━━ DATA BLOCK

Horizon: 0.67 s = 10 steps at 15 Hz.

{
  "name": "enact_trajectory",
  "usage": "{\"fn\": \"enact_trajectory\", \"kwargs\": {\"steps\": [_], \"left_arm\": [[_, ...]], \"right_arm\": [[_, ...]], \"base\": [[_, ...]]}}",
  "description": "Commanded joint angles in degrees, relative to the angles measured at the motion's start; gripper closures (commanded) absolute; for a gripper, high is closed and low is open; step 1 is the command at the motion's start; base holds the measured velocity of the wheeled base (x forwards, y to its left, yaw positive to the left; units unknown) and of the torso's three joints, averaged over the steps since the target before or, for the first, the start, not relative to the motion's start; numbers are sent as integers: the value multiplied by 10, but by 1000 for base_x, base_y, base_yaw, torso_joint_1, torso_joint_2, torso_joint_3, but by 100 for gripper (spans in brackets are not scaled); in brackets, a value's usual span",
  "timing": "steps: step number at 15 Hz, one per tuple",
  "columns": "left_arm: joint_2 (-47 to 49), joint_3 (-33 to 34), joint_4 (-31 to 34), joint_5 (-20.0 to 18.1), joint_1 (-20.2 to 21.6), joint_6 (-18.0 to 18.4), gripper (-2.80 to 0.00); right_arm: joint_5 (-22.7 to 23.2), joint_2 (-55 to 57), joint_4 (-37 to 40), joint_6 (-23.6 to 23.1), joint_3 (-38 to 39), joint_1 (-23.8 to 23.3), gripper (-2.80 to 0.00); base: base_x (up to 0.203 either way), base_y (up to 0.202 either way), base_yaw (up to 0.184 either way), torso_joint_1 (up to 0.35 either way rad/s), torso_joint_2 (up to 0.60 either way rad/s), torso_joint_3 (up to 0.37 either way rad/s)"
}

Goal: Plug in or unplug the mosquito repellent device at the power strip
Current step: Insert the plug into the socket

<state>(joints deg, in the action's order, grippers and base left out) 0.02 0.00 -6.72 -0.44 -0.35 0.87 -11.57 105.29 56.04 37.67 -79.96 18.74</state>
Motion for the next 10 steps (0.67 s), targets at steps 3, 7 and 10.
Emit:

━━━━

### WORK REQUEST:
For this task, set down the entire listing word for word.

### WRITTEN SOLUTION:
Horizon: 0.67 s = 10 steps at 15 Hz.

{
  "name": "enact_trajectory",
  "usage": "{\"fn\": \"enact_trajectory\", \"kwargs\": {\"steps\": [_], \"left_arm\": [[_, ...]], \"right_arm\": [[_, ...]], \"base\": [[_, ...]]}}",
  "description": "Commanded joint angles in degrees, relative to the angles measured at the motion's start; gripper closures (commanded) absolute; for a gripper, high is closed and low is open; step 1 is the command at the motion's start; base holds the measured velocity of the wheeled base (x forwards, y to its left, yaw positive to the left; units unknown) and of the torso's three joints, averaged over the steps since the target before or, for the first, the start, not relative to the motion's start; numbers are sent as integers: the value multiplied by 10, but by 1000 for base_x, base_y, base_yaw, torso_joint_1, torso_joint_2, torso_joint_3, but by 100 for gripper (spans in brackets are not scaled); in brackets, a value's usual span",
  "timing": "steps: step number at 15 Hz, one per tuple",
  "columns": "left_arm: joint_2 (-47 to 49), joint_3 (-33 to 34), joint_4 (-31 to 34), joint_5 (-20.0 to 18.1), joint_1 (-20.2 to 21.6), joint_6 (-18.0 to 18.4), gripper (-2.80 to 0.00); right_arm: joint_5 (-22.7 to 23.2), joint_2 (-55 to 57), joint_4 (-37 to 40), joint_6 (-23.6 to 23.1), joint_3 (-38 to 39), joint_1 (-23.8 to 23.3), gripper (-2.80 to 0.00); base: base_x (up to 0.203 either way), base_y (up to 0.202 either way), base_yaw (up to 0.184 either way), torso_joint_1 (up to 0.35 either way rad/s), torso_joint_2 (up to 0.60 either way rad/s), torso_joint_3 (up to 0.37 either way rad/s)"
}

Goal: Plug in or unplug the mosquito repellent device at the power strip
Current step: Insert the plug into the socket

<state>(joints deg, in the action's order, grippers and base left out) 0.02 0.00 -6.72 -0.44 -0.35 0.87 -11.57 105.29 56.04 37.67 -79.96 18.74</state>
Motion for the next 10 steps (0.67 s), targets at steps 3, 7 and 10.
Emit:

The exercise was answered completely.